En solo cuatro años (2011-2015), Nigel Pearson llevó al Leicester de la ruina de la «League 2» (la tercera división inglesa) al confeti de la Premier. Una vez allí, obró su último milagro, ganar siete de los últimos nueve partidos y atrapar una permanencia agónica. Vichai Srivaddhanaprabha, el presidente tailandés del Leicester, le ‘premió’ con un despido: «¿Claudio Ranieri? ¿En serio?», escribió en su cuenta de Twitter Gary Lineker, reconocido hincha de los «foxes», cuando el mandatario de apellido impronunciable anunció el fichaje del italiano en julio de 2015.

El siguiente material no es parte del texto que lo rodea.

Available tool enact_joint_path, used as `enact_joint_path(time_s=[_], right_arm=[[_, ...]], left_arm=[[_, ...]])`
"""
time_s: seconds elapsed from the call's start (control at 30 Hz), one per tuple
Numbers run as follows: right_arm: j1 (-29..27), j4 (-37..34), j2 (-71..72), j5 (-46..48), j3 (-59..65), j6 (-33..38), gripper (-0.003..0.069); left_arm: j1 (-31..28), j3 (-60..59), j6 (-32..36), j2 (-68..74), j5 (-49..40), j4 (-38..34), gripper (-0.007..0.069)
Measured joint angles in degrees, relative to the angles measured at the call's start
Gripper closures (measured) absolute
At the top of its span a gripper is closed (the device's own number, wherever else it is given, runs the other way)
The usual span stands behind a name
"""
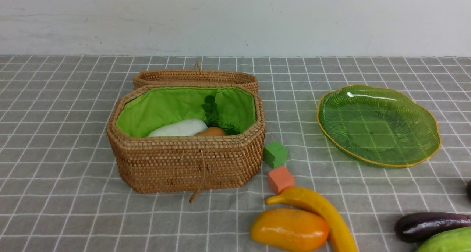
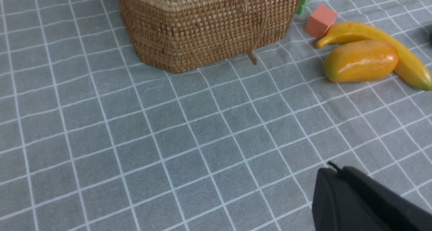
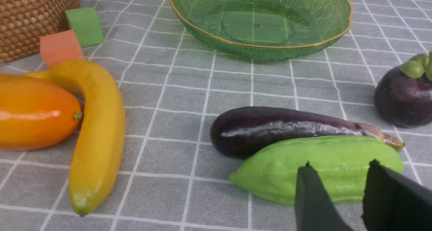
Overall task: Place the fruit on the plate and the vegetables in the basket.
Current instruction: Use the right arm to grab a mango and put it into the right plate
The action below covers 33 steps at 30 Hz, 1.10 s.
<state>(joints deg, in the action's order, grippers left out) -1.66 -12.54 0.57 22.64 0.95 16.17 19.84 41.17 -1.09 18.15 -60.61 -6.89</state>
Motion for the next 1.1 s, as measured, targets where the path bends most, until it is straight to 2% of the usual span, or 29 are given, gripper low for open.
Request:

Treinta años en los banquillos, catorce equipos y una selección. Veterano recorrido para tan poco lustre: Copa de Italia con la Fiorentina y Copa del Rey y Supercopa de Europa con el Valencia. Así que salvar al Leicester sin la angustia de la temporada anterior era su reto. Pero de la mano de un grupo de desconocidos futbolistas, ávidos de dejar la portería a cero cada domingo para ser invitados a pizza por su entrenador, y picados en su orgullo por haber escuchado que «no eran lo suficientemente buenos», Ranieri edificó una de la mayores proezas de la historia del fútbol: ganar una Premier League sin entrenar a Chelsea, United, City, Arsenal o Liverpool.